In 1901, he was resident at St Peter Port, Guernsey.

==Marriage and children==
He married Hannah Elizabeth Thistle (18 November 1842 – 31 March 1903 and buried at Gloucester Cemetery) at St Mary's church Whitby on 29 August 1871. Hannah Elizabeth Thistle was born at 157 Mill Street, Liverpool and was the daughter of Thomas Thistle (1813–1892) and Alice Smith (1876–1893). This Thomas Thistle was the son of Thomas and Martha Thistle (née Wilson) of Blue Band (?), Whitby. Hannah Vowles was the sister of Thomas Thistle. Alice Smith was the daughter of George Smith.

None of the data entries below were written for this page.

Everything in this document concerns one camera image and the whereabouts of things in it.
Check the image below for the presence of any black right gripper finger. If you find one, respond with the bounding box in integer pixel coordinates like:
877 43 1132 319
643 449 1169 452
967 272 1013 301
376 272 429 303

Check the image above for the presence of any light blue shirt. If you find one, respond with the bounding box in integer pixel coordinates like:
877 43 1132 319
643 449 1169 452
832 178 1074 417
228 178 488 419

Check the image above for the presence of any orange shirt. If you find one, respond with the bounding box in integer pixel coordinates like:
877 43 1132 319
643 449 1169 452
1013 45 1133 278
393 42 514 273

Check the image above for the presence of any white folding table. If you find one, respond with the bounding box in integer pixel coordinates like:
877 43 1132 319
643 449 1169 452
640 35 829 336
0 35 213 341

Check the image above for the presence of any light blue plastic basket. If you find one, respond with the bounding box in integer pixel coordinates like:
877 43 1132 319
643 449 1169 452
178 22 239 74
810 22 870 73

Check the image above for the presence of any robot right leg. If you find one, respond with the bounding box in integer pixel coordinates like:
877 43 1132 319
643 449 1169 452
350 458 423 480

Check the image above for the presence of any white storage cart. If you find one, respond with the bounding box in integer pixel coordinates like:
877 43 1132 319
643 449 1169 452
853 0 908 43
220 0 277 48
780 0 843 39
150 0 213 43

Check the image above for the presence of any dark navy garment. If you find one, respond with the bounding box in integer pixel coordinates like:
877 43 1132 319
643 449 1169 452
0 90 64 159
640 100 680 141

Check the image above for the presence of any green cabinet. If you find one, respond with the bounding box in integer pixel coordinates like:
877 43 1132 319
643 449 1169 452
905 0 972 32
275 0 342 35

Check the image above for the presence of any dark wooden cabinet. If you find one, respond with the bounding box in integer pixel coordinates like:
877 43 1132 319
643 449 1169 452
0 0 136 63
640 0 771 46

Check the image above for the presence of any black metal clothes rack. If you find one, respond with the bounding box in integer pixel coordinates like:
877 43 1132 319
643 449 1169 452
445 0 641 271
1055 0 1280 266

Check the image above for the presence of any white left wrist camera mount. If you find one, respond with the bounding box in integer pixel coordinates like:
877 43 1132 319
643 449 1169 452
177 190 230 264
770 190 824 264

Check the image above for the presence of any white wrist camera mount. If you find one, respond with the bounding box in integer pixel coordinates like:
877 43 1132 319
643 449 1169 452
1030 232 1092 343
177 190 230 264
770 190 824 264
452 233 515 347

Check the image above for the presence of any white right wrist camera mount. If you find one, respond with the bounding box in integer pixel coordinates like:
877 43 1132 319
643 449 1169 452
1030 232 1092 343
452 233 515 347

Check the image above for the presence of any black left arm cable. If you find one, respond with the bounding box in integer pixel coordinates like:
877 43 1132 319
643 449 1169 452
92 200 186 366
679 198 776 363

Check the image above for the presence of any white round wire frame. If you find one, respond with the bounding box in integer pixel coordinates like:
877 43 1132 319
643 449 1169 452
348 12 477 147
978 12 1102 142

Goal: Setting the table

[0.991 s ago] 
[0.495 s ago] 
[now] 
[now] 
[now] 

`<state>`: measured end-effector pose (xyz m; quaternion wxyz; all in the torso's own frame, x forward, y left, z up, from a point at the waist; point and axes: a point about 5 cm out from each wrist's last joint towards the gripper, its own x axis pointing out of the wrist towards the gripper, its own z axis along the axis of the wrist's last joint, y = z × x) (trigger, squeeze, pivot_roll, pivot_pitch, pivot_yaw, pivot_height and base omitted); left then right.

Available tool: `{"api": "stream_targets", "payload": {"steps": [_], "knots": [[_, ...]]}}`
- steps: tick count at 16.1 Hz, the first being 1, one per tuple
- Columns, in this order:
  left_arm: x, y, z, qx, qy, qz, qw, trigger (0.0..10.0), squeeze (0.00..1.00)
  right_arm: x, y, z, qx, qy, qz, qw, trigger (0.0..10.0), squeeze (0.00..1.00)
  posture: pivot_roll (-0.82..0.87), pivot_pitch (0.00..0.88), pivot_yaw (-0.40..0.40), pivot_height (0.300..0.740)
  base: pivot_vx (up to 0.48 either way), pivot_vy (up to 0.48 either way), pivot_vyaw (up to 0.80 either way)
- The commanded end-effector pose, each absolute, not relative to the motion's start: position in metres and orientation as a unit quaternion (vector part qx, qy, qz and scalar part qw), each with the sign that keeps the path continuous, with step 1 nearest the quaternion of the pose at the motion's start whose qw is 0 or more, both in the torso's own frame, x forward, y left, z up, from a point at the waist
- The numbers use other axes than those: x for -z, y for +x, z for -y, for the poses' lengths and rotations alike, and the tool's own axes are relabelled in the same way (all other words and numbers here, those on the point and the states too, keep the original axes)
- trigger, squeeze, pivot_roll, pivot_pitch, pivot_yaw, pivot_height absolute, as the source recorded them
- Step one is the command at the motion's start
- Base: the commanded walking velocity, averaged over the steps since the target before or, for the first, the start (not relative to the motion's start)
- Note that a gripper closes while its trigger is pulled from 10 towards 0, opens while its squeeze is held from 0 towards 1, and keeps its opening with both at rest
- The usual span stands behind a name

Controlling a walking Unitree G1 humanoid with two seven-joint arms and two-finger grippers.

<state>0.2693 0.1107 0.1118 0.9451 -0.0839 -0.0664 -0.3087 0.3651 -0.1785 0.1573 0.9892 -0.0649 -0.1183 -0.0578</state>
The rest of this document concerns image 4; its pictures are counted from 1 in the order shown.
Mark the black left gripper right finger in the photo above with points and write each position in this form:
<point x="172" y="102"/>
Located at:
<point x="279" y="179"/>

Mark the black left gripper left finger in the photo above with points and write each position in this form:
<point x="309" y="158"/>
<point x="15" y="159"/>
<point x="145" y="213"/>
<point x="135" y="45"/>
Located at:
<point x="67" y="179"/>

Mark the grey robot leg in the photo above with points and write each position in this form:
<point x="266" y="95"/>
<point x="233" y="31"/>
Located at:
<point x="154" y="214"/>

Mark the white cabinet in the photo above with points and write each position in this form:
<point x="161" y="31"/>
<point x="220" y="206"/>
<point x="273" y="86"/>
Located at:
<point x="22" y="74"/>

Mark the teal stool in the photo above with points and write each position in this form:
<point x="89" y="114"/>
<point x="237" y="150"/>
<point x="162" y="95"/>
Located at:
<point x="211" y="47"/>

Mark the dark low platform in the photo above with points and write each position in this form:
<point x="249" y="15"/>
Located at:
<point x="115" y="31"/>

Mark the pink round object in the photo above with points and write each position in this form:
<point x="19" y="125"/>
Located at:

In 1881 he was resident at Thornaby, Yorkshire.

He had seven children:
- Thomas Hubert Harding Vowles, became an architect in Gloucester and Beningbrough, York)
- Alice Thistle Vowles (1874 – 1928)
- Mary Yeoman Hardinge Vowles (born 1876). Married Henry Allen Pearce of Priday, Metford and Company Limited
- Henry Hayes Vowles (junior) (1878-1955) who was a solicitor in Gloucester and a Captain in the Gloucestershire Regiment in the first world war.
- Brenley Mabel Vowles (born 1879) later keeper of the Cottage Tea Room, Caterham
- Guy Vowles (born 1882, died 1936)
- Hugh Pembroke Vowles born died 1951). Married Margaret Winifred Pearce

==Publications (books)==
- For Ever and Ever: A Popular Study in Hebrew, Greek and English Words published by Swan Sonnenschein & Co (London), 1898.
- Two Sermons. I. King David and Queen Victoria. II. King Lemuel and King Edward published by C. H. Kelly: London, 1901.

==Publications (poetry)==
- Poem published in 1889 in the Wesleyan-Methodist Magazine: Being a Continuation of the Arminian Or Methodist Magazine
- Poem entitled "An Advent Sonnet" published in the Wesleyan-Methodist Magazine. Date uncertain.
- Poem entitled "Sinai" published in the Wesleyan-Methodist. Date uncertain.

==Death and obituaries==
Vowles died at his residence, Holmleigh, Kingsholm, Gloucester
- A number of obituaries were published at the time of his death, in local Gloucester papers and Methodist publications. The following is repeated here verbatim:

"Henry H. Vowles: was born at Bath, 26 June 1843, and entered the Ministry in 1867. His first appointment was to Faversham, and he laboured in the active ministry until the Conference of 1901. He was an able preacher, a vigorous thinker, and a man of scholarly attainments. His freshness of thought and his power of lucid exposition made his sermons attractive and profitable. His sympathy with the young, his sound judgment, and his varied attainments won for him the confidence and affection of our people. He was cheerful and patient during his painful and prolonged illness, and his faith in his Lord and Saviour was expressed in the words of the Psalm which he had chosen to be read on the day of his burial: "The Lord is my light and my salvation; whom shall I fear? The Lord is the strength of my life; of whom shall I be afraid?". Much more might be said of his character and ministry; but it was his earnest request that as little as possible might be written about him. He died at Gloucester, 13 November 1905 in his sixty-third year and in the thirty-eighth of his ministry."